I have viewed the video of the “hunting” Jeep and that does not have any relationship with the phenomena called death wobble that is so common with solid front axle vehicles. I have experienced that and corrected several cases of it.


I have also experienced a much less severe case of what the video shows. In my case, the cause was excessive lateral movement of the draw bar inside the hitch receiver. The force vectors and theory are complex, though not as much as in true death wobble, and may be a waste of time to explain.


The towed vehicle will hunt side to side as a normal function of forward travel. External forces from wind and road surface irregularities assure that the vehicle will explore the limits that the hitch system will permit. The greater the lateral distance limit, the more energy developed that will be dumped into the hitch and thus the frame of the towing vehicle. The hitch assembly is a long lever and the fulcrum is the rear axle(s) assembly. The forces developed are transmitted all the way to the front axle of the towing vehicle.

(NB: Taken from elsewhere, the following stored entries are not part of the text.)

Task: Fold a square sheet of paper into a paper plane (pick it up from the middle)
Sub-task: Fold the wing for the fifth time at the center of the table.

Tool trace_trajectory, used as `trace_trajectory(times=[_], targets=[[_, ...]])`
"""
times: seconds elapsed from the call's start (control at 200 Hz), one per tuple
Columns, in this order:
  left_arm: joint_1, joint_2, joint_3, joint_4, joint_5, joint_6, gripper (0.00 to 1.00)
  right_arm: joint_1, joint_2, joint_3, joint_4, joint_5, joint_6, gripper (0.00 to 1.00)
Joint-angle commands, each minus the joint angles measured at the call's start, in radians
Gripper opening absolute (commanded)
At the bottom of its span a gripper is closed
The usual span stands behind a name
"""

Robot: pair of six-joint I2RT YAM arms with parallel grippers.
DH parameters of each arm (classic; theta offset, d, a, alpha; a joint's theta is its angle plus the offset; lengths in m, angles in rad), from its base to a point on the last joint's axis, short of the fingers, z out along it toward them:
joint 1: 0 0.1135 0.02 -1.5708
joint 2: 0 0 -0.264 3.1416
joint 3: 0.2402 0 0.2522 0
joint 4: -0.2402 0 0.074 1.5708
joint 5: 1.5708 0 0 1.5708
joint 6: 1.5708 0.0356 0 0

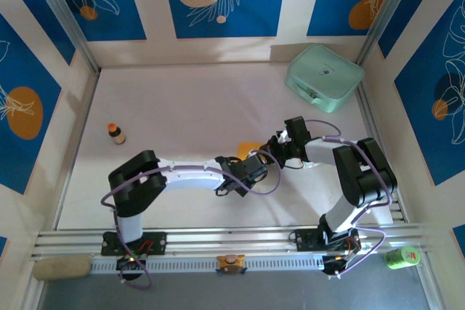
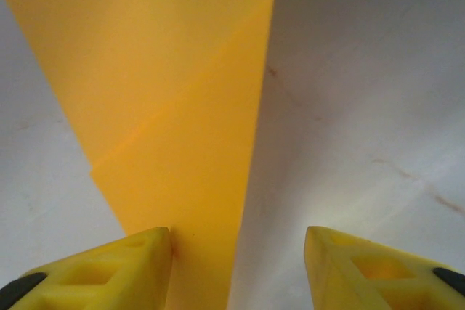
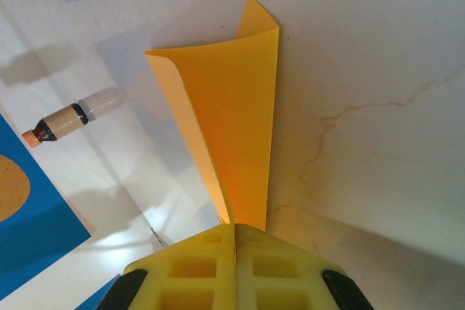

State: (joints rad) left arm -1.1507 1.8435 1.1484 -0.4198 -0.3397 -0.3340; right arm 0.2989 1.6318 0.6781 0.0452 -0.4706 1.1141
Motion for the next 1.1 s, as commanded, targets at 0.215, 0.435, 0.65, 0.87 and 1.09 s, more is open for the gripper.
trace_trajectory(times=[0.215, 0.435, 0.65, 0.87, 1.09], targets=[[-0.006, -0.026, -0.021, -0.007, -0.092, 0.016, 0.37, -0.001, -0.032, -0.014, -0.007, -0.002, 0.012, 0.0], [-0.006, -0.03, -0.026, -0.005, -0.096, 0.01, 0.25, 0.0, -0.034, -0.019, -0.001, -0.002, 0.012, 0.0], [-0.006, -0.031, -0.029, -0.003, -0.098, 0.001, 0.21, -0.001, -0.033, -0.026, 0.008, -0.002, 0.018, 0.0], [-0.006, -0.042, -0.04, 0.02, -0.073, 0.0, 0.25, -0.003, -0.027, -0.026, 0.009, -0.003, 0.018, 0.0], [-0.006, -0.039, -0.041, 0.017, -0.078, -0.01, 0.15, -0.004, -0.03, -0.028, 0.01, -0.003, 0.018, 0.0]])
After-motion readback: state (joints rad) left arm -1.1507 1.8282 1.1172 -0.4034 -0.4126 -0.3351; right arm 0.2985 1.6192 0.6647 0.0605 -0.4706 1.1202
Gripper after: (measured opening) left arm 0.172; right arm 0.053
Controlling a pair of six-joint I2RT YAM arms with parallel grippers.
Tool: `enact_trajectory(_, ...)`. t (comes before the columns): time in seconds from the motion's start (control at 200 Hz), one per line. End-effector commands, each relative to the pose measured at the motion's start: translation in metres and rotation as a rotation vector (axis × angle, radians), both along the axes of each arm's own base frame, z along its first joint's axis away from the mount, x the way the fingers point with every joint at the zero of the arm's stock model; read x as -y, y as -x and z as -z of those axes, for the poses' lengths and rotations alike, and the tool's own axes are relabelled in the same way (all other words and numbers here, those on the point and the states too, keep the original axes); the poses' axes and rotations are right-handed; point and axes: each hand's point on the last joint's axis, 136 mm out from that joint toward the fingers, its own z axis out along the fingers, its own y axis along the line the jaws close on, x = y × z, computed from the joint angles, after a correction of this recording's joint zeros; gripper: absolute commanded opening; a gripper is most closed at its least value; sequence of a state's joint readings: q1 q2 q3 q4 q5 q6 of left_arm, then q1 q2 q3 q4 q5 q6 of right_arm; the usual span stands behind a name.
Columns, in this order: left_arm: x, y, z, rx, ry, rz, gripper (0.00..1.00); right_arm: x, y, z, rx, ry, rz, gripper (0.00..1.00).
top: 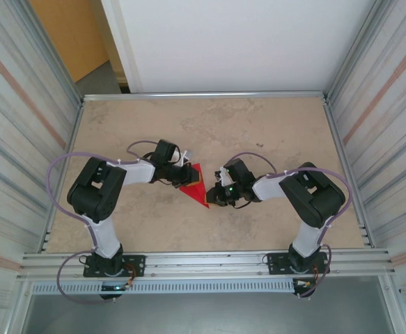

The lateral forces generated are stored and released in a natural resonance determined by the mass and resiliency of the combined system. A low frequency oscillation is the result.


In my instance, I only needed to remove the lateral movement from the hitch with a “Quiet Hitch” from Road Master. I was lucky. I expect that most cases will not respond so easily. One may need to modify the towing vehicle with the addition of a rear track bar (pan hard rod), and / or experiment with tire pressure changes to modify the native resonant frequency.

You must accept the possibility that the two vehicles are not compatible in this configuration.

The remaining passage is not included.